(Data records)
══════
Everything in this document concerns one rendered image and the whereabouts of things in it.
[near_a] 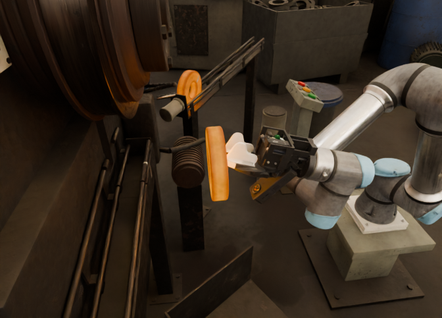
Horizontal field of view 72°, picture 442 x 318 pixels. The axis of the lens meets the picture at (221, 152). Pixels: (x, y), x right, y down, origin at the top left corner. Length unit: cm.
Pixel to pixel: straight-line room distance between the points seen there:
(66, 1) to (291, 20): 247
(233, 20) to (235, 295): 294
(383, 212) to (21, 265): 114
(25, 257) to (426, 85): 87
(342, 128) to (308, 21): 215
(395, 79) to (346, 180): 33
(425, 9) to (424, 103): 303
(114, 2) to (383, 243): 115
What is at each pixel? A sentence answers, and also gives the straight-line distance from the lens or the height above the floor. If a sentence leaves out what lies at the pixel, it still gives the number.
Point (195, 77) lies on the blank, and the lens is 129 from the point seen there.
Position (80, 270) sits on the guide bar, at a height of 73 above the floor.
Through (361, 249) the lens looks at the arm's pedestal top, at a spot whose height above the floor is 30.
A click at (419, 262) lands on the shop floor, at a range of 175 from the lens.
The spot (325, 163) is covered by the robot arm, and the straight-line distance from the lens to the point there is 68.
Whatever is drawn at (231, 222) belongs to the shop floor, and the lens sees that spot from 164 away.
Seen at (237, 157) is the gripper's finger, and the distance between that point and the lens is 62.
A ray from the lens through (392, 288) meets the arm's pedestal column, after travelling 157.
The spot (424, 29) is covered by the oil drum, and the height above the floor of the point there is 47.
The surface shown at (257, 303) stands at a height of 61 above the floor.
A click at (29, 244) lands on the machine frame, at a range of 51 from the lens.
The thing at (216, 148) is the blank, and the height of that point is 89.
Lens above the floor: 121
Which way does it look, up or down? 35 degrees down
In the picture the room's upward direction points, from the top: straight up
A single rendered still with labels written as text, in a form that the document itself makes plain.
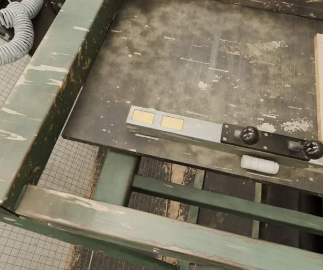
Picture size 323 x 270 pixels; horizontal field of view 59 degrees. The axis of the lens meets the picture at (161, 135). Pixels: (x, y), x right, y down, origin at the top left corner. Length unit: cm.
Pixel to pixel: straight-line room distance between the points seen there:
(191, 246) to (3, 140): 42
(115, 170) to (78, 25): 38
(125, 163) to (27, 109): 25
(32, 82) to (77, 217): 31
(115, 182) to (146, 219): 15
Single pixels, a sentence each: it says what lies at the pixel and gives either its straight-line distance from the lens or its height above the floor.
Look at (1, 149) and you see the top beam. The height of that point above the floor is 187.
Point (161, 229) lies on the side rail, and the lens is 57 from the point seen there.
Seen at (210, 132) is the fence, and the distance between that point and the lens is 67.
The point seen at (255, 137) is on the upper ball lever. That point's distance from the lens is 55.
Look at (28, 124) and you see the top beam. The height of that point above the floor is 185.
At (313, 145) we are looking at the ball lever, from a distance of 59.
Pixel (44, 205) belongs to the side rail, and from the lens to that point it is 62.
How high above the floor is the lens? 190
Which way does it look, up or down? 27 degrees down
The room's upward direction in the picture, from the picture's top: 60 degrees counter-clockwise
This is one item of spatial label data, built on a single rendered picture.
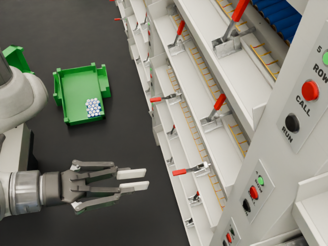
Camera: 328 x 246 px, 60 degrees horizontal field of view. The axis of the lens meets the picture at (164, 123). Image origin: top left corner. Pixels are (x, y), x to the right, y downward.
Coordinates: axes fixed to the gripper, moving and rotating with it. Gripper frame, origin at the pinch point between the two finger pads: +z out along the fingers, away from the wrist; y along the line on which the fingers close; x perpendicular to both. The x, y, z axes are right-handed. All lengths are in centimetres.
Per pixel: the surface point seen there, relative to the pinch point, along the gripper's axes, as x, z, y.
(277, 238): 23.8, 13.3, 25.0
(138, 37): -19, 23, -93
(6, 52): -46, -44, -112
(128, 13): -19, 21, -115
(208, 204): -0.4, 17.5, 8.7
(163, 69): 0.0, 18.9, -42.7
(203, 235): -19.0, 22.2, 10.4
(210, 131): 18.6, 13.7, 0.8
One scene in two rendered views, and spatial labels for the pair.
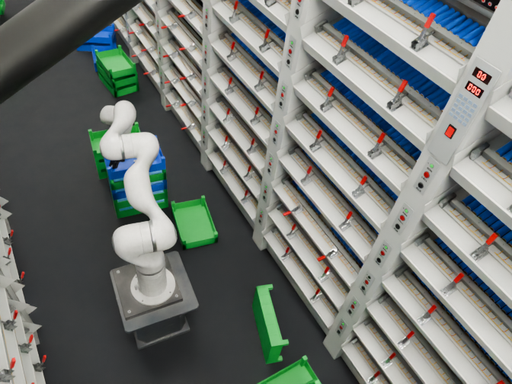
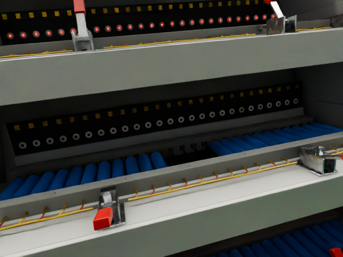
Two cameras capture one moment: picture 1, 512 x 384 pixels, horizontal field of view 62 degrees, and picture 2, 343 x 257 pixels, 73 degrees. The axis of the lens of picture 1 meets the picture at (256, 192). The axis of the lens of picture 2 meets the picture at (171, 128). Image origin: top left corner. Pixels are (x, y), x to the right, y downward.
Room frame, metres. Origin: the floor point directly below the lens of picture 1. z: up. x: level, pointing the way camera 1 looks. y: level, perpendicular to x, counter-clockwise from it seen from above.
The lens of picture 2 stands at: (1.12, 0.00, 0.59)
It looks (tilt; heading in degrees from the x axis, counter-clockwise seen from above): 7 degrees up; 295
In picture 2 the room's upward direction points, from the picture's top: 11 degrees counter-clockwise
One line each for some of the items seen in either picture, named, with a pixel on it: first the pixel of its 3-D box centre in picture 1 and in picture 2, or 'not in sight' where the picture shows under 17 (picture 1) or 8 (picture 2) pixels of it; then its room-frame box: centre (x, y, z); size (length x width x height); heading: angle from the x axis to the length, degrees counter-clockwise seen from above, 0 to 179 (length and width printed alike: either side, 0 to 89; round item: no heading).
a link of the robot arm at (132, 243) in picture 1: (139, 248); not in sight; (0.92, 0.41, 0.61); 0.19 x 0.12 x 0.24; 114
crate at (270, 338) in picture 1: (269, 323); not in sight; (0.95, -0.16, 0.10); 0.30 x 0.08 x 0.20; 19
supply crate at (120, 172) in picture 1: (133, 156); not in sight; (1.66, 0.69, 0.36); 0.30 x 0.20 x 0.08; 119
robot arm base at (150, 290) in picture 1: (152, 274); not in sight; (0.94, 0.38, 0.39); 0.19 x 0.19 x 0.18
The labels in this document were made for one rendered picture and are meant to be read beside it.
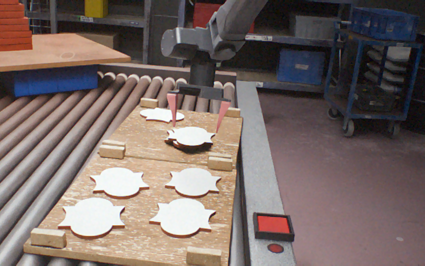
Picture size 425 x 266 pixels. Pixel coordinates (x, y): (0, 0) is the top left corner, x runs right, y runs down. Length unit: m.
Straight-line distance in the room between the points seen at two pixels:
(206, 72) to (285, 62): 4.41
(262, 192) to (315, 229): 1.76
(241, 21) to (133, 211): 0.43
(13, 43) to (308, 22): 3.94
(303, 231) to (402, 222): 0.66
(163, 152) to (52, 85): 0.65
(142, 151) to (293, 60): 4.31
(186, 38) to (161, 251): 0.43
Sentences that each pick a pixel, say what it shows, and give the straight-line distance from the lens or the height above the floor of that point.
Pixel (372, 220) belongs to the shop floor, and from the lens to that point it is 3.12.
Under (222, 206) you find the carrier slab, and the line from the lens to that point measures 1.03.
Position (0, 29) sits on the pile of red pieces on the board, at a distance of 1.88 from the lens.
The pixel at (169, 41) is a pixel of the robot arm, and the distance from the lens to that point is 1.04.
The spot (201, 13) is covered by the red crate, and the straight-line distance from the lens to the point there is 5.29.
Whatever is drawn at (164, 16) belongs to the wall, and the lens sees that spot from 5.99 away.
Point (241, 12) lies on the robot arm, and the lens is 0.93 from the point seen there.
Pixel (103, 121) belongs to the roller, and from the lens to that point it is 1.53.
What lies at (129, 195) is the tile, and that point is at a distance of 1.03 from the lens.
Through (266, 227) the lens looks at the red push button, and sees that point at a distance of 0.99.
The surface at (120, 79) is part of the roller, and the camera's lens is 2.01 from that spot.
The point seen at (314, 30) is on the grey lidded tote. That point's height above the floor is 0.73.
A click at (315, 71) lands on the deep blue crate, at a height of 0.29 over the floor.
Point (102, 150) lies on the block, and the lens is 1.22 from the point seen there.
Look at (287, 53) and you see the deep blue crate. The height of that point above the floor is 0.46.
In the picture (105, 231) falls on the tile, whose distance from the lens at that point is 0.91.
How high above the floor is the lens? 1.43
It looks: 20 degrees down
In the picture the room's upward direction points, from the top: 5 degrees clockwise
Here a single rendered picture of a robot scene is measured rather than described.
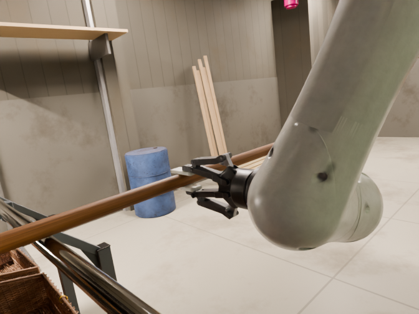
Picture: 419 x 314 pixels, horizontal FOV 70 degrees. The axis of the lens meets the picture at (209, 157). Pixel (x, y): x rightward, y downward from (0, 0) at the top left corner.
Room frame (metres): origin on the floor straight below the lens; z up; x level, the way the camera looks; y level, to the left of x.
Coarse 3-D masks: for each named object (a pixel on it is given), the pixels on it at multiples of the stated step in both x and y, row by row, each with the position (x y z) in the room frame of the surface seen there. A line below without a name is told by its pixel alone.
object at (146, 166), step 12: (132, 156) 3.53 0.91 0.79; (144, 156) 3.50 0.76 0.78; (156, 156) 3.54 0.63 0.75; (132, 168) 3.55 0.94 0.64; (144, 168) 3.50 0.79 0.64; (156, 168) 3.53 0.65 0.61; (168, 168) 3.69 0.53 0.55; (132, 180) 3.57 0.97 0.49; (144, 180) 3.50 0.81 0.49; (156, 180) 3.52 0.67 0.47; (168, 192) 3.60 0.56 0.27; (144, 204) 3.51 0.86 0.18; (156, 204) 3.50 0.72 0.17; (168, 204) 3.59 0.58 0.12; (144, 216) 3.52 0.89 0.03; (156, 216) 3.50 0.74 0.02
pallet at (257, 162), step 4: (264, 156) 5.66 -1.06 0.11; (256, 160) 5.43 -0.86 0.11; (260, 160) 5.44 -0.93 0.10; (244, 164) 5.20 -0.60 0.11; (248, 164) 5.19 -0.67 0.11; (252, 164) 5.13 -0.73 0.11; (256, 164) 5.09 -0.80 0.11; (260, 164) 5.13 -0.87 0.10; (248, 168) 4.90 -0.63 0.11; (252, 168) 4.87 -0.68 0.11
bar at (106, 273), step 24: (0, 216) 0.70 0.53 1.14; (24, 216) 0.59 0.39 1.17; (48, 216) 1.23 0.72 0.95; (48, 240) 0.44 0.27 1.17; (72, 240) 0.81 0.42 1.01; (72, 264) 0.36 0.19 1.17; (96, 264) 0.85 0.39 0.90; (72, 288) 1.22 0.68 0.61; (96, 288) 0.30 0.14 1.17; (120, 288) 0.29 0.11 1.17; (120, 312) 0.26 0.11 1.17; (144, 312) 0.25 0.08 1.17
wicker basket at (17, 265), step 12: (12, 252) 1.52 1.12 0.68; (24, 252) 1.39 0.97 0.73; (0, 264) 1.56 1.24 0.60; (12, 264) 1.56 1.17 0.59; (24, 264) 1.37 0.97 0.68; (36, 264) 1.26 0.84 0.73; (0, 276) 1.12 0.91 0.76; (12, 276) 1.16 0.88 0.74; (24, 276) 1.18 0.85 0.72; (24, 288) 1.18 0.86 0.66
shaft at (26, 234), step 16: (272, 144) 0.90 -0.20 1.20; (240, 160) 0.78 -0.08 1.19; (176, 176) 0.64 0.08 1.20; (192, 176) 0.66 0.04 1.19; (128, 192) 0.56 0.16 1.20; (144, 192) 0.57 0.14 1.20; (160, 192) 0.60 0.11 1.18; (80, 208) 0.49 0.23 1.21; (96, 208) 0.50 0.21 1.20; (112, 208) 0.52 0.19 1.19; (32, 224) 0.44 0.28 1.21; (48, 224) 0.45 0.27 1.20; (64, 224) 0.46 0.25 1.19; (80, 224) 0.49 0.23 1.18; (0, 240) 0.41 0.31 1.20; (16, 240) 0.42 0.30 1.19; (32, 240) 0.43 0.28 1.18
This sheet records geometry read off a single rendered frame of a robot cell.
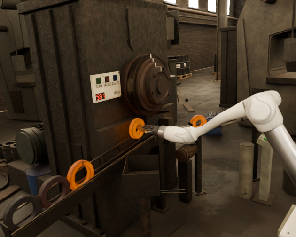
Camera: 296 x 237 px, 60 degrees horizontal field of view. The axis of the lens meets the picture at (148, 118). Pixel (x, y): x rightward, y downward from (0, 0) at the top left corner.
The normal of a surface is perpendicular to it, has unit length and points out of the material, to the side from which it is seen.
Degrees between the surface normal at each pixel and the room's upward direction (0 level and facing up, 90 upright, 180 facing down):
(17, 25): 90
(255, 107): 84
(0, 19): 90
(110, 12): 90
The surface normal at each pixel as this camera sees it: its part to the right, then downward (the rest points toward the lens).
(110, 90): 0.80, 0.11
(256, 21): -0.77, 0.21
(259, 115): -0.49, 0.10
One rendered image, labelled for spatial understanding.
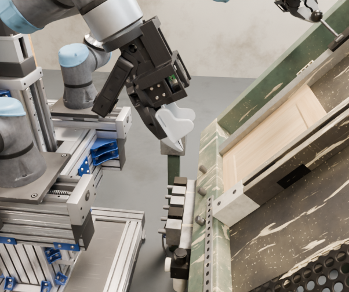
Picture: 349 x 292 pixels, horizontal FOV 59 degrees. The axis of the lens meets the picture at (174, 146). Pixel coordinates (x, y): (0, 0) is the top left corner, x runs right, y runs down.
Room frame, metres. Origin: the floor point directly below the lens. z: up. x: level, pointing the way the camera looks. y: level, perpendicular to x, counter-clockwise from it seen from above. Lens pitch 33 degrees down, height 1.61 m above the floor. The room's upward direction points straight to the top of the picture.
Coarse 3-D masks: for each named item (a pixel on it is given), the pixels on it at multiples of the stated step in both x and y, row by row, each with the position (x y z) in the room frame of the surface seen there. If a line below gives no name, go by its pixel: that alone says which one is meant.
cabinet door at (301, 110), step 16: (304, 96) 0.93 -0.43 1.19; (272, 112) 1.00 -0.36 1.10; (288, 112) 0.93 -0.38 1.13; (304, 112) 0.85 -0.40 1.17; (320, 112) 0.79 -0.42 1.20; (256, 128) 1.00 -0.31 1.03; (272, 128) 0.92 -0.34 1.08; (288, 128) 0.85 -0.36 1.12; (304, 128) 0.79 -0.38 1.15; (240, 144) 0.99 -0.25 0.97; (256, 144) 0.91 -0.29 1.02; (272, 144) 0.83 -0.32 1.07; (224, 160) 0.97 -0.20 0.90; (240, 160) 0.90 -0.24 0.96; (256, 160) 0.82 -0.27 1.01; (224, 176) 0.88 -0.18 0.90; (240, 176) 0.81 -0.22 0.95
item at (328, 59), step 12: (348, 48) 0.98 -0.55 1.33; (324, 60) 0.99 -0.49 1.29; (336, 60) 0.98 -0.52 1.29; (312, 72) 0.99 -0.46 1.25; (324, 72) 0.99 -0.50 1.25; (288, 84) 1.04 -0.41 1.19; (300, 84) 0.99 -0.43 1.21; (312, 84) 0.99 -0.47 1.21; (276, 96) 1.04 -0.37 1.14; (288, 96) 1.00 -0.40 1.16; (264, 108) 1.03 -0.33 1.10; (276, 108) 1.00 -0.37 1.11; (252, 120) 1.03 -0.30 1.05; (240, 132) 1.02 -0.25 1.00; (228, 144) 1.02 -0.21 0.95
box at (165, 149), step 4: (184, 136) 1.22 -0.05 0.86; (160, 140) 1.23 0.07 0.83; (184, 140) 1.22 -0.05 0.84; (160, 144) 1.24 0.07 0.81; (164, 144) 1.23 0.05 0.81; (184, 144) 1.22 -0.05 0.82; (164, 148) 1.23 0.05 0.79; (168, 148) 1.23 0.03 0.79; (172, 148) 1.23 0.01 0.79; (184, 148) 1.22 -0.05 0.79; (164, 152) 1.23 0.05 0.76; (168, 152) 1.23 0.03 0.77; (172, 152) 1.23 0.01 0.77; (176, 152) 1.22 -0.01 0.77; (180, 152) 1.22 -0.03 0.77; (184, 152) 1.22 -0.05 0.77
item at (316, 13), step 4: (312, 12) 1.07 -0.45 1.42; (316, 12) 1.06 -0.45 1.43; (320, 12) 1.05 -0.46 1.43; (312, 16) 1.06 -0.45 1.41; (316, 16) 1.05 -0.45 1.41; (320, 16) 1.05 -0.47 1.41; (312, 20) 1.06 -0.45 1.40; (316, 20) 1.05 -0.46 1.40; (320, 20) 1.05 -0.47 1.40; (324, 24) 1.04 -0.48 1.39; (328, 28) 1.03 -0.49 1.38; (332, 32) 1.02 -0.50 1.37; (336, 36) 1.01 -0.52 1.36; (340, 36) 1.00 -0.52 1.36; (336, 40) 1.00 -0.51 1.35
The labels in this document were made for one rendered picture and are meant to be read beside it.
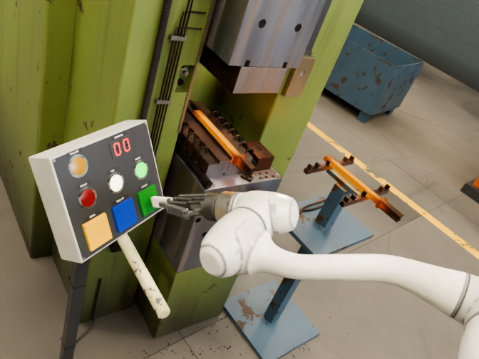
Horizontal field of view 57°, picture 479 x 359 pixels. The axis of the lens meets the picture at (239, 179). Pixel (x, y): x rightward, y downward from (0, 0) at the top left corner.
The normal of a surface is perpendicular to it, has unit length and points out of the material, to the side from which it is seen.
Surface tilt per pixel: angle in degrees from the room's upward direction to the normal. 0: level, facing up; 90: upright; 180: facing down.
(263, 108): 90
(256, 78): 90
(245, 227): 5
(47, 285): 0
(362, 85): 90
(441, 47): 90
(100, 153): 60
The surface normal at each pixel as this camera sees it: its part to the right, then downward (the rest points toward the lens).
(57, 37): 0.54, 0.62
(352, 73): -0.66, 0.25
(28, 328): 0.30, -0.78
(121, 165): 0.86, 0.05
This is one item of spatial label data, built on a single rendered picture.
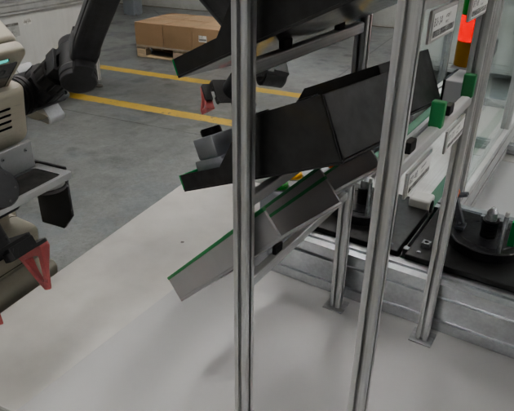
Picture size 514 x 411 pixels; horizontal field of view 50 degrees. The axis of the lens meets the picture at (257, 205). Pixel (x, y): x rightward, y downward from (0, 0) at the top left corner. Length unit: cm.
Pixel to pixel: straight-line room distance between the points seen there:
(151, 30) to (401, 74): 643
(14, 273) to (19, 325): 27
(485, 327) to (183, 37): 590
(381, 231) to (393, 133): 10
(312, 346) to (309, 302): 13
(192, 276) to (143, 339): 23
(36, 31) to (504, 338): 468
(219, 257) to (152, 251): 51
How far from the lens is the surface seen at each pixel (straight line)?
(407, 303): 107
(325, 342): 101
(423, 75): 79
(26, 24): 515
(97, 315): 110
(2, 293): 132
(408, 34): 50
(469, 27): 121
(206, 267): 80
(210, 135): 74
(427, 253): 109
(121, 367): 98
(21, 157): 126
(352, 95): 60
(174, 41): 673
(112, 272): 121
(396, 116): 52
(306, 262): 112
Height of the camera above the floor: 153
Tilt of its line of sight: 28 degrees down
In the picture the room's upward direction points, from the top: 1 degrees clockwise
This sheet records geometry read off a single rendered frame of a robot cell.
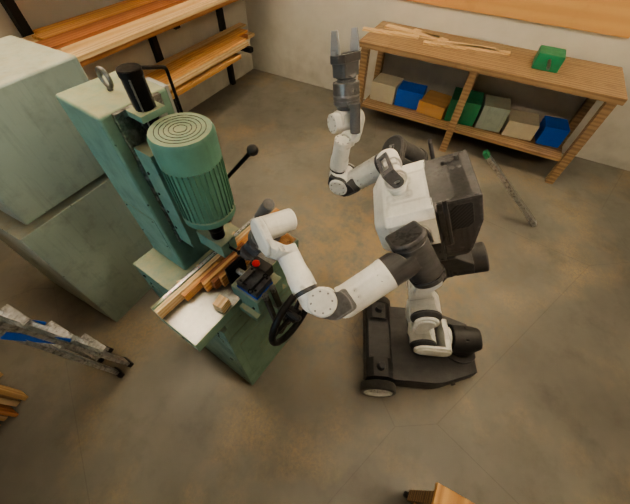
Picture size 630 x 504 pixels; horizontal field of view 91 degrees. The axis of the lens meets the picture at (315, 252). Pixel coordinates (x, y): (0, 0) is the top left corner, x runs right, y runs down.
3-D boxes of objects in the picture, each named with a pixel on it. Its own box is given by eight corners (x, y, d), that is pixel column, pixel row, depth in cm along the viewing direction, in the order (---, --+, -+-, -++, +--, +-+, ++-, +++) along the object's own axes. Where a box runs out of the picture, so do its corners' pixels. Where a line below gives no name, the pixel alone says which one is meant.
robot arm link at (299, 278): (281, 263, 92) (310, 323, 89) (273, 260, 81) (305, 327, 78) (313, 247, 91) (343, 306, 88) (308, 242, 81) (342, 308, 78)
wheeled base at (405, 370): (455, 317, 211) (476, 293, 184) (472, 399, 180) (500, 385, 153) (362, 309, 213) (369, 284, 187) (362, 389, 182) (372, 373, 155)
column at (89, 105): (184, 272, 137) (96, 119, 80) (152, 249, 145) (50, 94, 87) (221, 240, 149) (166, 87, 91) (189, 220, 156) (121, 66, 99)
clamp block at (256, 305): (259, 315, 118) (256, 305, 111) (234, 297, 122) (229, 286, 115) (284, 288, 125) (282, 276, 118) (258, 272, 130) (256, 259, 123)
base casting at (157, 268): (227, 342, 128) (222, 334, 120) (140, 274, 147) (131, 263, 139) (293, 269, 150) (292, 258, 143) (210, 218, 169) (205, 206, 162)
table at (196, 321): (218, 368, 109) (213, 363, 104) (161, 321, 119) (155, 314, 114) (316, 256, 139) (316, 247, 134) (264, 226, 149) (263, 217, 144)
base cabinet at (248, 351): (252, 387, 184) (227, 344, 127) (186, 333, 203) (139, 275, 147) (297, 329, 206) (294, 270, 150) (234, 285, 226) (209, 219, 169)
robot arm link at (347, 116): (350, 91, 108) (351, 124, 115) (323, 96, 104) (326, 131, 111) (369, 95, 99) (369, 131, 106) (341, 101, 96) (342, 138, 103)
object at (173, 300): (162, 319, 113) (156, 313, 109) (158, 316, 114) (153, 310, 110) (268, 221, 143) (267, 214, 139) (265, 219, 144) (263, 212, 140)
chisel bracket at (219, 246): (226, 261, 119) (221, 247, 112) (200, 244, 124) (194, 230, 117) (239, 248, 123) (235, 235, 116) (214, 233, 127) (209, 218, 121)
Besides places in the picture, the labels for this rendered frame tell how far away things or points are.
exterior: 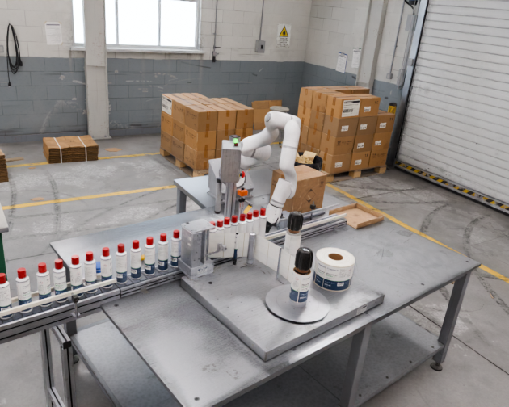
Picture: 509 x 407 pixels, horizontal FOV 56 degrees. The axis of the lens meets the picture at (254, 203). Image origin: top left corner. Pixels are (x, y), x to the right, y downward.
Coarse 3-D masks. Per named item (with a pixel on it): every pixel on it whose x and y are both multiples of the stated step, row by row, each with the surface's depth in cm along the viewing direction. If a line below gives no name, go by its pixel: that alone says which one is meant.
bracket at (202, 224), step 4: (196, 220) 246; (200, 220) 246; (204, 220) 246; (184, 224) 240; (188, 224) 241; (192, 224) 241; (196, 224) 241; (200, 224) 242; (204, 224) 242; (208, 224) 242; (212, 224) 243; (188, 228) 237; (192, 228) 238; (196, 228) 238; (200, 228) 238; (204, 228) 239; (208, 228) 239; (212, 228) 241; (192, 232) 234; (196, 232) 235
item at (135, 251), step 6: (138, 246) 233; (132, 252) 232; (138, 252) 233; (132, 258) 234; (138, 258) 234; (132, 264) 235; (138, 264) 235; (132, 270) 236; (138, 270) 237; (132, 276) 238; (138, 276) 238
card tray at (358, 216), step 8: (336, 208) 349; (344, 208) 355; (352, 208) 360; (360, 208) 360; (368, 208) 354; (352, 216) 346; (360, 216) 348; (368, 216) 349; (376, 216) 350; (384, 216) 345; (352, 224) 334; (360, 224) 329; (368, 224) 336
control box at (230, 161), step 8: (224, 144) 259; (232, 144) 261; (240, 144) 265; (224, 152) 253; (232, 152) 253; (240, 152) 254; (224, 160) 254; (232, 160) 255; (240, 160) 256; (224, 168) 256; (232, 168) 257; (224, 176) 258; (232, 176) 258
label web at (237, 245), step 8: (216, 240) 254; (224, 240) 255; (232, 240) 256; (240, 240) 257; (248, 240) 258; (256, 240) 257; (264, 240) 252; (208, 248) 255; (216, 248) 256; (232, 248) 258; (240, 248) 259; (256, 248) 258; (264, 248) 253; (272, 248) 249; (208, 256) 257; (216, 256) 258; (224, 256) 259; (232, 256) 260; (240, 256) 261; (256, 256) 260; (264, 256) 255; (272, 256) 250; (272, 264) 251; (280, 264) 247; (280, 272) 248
══════
Work request - Using the entries shown above, reproduce verbatim the lines from the line bearing "Picture size 425" to the line bearing "Position (0, 29)", inclusive.

The answer -
Picture size 425 x 266 pixels. Pixel coordinates (x, y): (0, 0) is the top left corner, x runs right, y runs down. Length unit: m.
Straight-line distance in the room between the points seen at two pixels:
(206, 72) to (285, 62): 4.41
(262, 192) to (315, 229): 1.76
(241, 21) to (133, 211): 0.43
(13, 43) to (308, 22): 3.94
(303, 231) to (402, 222): 0.66
(163, 152) to (52, 85): 0.65
(142, 151) to (293, 60): 4.31
(186, 38) to (161, 251): 0.43
Sentences that each pick a pixel, say what it shows, and give the straight-line distance from the lens or the height above the floor of that point.
Pixel (372, 220) belongs to the shop floor, and from the lens to that point it is 3.12.
Under (222, 206) you find the carrier slab, and the line from the lens to that point measures 1.03.
Position (0, 29) sits on the pile of red pieces on the board, at a distance of 1.88 from the lens.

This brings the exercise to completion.